Together, these experiments suggest that TRPV4 channels regulate peak glial swelling by increasing [Ca2+]i, in a manner independent of the presence of AQP4. AQP4 functions as a passive conduit for osmotic water fluxes and increases, i.e., the rate of HTS-induced cell swelling while not being implicated in setting the end volume after an osmotic challenge. Thus, TRPV4-dependent Ca2+ signals might reorganize the mechanical properties of Müller glia, wherein the final volume is determined by a shift in the balance of tensile forces (e.g., from cytoskeletal elements) that counteract swelling and osmotic pressure forces that drive cell swelling.
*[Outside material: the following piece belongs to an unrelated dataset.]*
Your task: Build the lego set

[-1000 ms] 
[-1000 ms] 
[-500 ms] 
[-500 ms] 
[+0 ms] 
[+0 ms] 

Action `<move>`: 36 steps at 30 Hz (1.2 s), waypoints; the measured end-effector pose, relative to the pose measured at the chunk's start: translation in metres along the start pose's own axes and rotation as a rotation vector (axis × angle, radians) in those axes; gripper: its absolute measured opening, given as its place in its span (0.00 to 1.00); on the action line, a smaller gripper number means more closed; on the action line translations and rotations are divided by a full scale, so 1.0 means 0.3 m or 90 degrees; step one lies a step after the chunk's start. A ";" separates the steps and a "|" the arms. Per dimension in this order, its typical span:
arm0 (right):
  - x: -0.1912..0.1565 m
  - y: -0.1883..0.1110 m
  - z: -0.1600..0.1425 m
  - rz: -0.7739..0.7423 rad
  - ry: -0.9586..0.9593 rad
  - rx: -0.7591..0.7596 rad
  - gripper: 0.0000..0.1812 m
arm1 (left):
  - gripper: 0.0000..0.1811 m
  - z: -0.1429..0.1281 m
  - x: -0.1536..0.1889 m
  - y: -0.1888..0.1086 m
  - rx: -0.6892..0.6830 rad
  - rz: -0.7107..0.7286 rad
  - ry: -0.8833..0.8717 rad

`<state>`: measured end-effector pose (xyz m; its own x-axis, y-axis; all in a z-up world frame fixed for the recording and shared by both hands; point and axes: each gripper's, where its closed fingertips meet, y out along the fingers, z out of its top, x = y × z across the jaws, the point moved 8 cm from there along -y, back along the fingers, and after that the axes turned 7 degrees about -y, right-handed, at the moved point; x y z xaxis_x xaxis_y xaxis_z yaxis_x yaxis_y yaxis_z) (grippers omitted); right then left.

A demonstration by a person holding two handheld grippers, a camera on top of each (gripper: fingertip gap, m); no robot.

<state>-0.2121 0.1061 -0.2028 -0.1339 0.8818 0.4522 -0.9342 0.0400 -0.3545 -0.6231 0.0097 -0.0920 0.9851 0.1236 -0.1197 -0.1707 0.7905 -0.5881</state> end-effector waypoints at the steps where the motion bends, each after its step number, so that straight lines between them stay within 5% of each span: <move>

AQP4 channels amplify HTS-induced TRPV4-mediated currents and Ca2+ responses in Müller cells

Exposure of HTS (190 mOsm) induced inward and outward currents in Müller end feet, which reached −3982 ± 751 and 3703 ± 635 pA at holding potentials of −100 and +100 mV, respectively (n = 8; Fig. 6A,D). Consistent with the strong immunoreactivity for TRPV4 (Fig. 1), the current amplitude was ∼10-fold larger compared with signals measured previously in cell somata (Ryskamp et al., 2014). The full block of the HTS-evoked end foot current by HC-06 (Fig. 6C,D) indicates that it was primarily mediated by TRPV4. In addition to the larger response amplitude compared with the agonist-evoked response (Fig. 3), the I–V relationship of the HTS-evoked current was more linear at positive potentials (Fig. 6C), and the response was characterized by faster time-to-peak and desensitization of inward and outward components (Fig. 6A). Consistent with the slower rate of swelling-induced membrane stretch resulting from decreased water permeability, together with lower Trpv4 expression, Aqp4−/− cells showed a reduction in HTS-induced current amplitude to −917 ± 628 and 1001 ± 515 pA at −100 and 100 mV, respectively (n = 8 cells, p < 0.01; Fig. 6B–D). Aqp4−/− cells also displayed slower activation; the swelling-evoked current reached its maximum at 202.5 ± 32.2 s in Aqp4−/− compared with 61.3 ± 22.4 s in WT cells (p < 0.01; Fig. 6A,B). The magnitude and inactivation features of the HTS-induced current in Aqp4−/− cells appeared to be qualitatively similar to agonist-induced currents (Fig. 3). As opposed to WT cells, inactivation was notably absent in Aqp4−/− glia, at least for the duration of our stimulus (300 s; Fig. 6B). The antagonist HC-06 inhibited the HTS-induced current in WT and KO cells (Fig. 6C,D); however, the transmembrane current in HC-06-treated Aqp4−/− cells was not significantly different from the response of cells that were not exposed to the TRPV4 antagonist (Fig. 6C,D). These electrophysiological findings indicate that the presence of AQP4 dramatically influences the time course and magnitude of HTS-induced TRPV4-dependent currents in Müller glia.

Figure 6.

Figure 6.

AQP4 regulates the amplitude and kinetics of the swelling-induced TRPV4-mediated transmembrane current. A, B, Representative time course of the HTS (235 mOsm)-evoked whole-cell current in WT (black traces) and Aqp4−/− (blue traces) Müller cells at positive (100 mV; open circles) and negative (−100 mV; filled circles) holding potentials. C, Averaged I-V relationship of HTS-induced currents in WT (white; n = 14) and Aqp4−/− (blue; n = 13) Müller cells, WT cells treated with HC-06 (gray; n = 5), and Aqp4−/− cells treated with HC-06 (red; n = 8). Individual I–V curves of HTS-induced currents were subtracted from pre-HTS baselines. HC-06 was applied 4 min before the application of HTS and was present throughout the experiment. D, Summary for HTS-induced currents at 100 mV (open bars) and −100 mV (shadowed bars) for WT (white) and Aqp4−/− (blue) Müller cells, WT cells treated with HC-06 (gray), and Aqp4−/− cells treated with HC-06.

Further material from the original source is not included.